I'm thinking about atonement this week. Here are four questions Metropolitan Kallistos Ware offers that I'm finding helpful as I contemplate the possible ways to understand what Christ has done for us.

<1) Does it envisage a change in God or in us? “Some theories of Christ’s saving work seem to suggest that God is angry with us, and what Christ has done is to satisfy God’s anger. But that cannot be right. It is we who need changing, not God. As St. Paul said, ‘God was in Christ, reconciling the world to Himself” (2 Corinthians 5:19). It is the world that needs to be reconciled to God, not God to the world.”>

Lord, In what ways do I need to be changed, in order to be reconciled to You?

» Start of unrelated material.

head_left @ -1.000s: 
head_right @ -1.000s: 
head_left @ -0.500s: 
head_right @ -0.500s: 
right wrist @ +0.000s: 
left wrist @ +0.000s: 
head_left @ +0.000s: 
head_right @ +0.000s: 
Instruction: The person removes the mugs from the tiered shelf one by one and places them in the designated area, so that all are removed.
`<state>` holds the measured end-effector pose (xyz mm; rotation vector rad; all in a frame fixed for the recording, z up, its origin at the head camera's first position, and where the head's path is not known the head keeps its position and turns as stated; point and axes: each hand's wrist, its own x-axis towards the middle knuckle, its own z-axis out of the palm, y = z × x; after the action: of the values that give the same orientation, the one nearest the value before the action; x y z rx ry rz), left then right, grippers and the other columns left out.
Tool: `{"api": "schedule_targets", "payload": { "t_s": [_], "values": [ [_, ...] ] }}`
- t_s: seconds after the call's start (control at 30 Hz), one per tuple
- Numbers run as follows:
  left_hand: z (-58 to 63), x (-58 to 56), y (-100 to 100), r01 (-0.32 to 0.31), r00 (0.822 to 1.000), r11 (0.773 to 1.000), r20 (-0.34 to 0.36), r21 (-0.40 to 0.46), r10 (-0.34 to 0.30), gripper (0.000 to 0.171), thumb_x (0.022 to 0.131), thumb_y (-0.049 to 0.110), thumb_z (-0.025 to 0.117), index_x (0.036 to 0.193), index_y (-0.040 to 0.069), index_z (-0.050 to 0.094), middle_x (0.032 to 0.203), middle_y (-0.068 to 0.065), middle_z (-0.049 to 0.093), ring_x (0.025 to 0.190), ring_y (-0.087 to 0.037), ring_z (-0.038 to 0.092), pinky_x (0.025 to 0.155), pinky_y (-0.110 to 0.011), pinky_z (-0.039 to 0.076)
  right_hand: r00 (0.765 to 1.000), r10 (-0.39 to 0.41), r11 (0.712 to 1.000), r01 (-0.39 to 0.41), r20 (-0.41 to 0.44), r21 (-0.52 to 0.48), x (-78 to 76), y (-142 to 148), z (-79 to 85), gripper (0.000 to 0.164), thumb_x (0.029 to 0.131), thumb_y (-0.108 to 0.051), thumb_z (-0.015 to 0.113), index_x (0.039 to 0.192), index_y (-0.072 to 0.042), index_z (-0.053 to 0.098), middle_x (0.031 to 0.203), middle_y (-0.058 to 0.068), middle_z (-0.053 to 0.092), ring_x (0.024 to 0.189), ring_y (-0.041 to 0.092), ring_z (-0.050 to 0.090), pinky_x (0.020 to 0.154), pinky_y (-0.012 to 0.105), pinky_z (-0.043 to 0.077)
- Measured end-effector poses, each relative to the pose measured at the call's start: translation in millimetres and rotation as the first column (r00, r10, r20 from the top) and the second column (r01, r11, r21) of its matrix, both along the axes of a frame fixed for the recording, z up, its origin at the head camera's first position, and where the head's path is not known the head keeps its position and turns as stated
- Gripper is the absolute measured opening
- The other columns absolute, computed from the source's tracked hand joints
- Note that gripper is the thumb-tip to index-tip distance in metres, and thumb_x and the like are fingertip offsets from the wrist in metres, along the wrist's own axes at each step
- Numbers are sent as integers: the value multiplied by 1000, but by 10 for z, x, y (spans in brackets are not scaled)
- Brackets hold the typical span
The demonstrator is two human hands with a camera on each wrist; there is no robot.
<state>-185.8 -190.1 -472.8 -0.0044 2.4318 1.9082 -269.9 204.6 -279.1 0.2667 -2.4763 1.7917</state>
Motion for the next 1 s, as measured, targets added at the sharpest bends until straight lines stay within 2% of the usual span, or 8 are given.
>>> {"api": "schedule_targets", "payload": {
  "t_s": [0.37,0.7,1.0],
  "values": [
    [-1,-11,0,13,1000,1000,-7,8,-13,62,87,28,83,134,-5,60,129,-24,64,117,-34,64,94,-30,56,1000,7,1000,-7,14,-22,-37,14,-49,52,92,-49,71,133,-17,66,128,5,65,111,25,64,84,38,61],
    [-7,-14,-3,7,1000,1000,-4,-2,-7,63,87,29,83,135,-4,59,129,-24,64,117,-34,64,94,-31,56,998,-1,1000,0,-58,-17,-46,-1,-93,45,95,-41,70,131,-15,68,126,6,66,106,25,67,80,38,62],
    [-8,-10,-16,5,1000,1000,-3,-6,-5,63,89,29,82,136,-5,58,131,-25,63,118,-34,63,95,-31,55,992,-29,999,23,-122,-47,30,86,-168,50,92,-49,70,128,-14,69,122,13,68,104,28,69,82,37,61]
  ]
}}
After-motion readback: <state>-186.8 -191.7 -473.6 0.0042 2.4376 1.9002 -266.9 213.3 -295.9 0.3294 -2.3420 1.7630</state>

<2) Does it separate Christ from the Father? “Some theories seem to suggest that God the Father is punishing Christ when He dies on the Cross. I remember as a student in Oxford hearing that great evangelical preacher Billy Graham say, “At the moment when Christ died on the Cross the lightning of God’s wrath hit him instead of you.” I didn’t find that a very happy way of thinking of Christ’s work. Surely we should not separate Christ from the Father in that kind of way, for they are one God, members of the Holy Trinity. As St Paul states, in the words that I quoted just now, ‘God was in Christ’. When Christ saves us, it is God who is at work in Him; there is no separation.”>

How have I tried to pit the Persons of the Trinity against one another? How have I preferred One over the rest? Father, forgive me; help me to see how Jesus reveals you, and by your Spirit use me to reveal Jesus to others.

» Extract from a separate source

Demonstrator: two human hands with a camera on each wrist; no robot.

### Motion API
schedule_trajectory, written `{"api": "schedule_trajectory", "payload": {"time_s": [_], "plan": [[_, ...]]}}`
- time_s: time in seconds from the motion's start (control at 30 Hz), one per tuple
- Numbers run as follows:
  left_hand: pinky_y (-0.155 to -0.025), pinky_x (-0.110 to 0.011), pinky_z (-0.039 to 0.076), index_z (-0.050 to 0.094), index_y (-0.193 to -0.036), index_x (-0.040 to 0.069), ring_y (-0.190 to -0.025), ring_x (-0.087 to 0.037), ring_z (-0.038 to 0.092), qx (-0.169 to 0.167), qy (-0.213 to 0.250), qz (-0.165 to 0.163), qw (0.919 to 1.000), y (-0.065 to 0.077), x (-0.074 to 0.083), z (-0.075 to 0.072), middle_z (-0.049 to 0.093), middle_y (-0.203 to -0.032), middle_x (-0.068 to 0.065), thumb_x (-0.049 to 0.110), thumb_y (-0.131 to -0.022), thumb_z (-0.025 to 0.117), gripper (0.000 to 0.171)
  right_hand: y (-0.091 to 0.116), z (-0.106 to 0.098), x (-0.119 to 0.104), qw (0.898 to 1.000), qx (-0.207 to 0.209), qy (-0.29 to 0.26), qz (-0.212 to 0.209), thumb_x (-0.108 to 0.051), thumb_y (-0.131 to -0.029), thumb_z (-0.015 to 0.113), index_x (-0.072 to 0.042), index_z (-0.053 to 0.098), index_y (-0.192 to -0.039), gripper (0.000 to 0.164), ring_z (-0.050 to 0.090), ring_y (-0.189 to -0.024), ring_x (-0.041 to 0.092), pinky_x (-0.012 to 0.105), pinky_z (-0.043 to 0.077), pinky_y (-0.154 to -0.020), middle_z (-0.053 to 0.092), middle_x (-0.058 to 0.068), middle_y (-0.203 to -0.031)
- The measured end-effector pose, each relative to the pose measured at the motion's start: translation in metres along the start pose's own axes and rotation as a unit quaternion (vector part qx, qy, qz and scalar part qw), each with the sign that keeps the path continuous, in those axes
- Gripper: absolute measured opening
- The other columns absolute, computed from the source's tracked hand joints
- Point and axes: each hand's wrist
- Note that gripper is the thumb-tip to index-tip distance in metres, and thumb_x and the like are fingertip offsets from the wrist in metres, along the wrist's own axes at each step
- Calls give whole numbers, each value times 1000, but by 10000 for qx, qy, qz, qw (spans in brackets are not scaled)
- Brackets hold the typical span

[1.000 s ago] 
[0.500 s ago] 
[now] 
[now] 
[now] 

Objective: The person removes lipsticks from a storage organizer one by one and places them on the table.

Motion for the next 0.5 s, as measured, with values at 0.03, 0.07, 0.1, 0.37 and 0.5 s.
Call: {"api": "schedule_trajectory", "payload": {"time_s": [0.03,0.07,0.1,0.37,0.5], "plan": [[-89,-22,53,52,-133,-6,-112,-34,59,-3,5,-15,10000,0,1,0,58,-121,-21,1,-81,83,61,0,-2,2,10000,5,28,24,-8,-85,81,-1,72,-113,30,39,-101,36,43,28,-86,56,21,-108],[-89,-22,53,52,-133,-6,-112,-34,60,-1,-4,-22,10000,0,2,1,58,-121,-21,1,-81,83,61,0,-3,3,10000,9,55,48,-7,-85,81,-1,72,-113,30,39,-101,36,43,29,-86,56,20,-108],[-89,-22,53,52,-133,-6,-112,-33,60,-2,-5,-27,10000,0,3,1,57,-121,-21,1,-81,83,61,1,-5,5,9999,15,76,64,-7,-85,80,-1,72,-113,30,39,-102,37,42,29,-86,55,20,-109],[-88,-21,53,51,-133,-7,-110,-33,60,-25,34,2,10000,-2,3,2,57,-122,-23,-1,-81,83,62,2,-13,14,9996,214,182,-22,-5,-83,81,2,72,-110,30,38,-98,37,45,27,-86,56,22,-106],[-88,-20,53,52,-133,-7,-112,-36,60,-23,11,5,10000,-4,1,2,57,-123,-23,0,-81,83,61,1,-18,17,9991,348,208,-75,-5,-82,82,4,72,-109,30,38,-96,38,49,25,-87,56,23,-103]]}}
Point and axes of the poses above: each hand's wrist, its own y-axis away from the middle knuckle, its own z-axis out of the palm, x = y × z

< 3) Does it isolate the cross from the Incarnation and the Resurrection? “We are to think of Christ’s life as a single unity. So we should not think only of the Cross, but we should think of what went before the Crucifixion, and of what comes after.”>

Lord Jesus, help me to be balanced when I study about and speak what you have done. Enable me to make connections, and see your power and love throughout the entirety of your story.

<4) Does it presuppose an objective or a subjective understanding of Christ’s work? “Does Christ’s saving work merely appeal to our feelings, or did He do something to alter our objective situation in an actual and realistic way?”>

Father, thank you for the way you are in the process of restoring my soul, my heart, my mind, and my body, and healing the whole world.

cf.

https://avowofconversation.wordpress.com/2011/04/13/salvation-in-christ/

1 comment:

Lisa Lamb said...

Thanks for your clear and helpful work with the atonement models, and for this thoughtful meditation.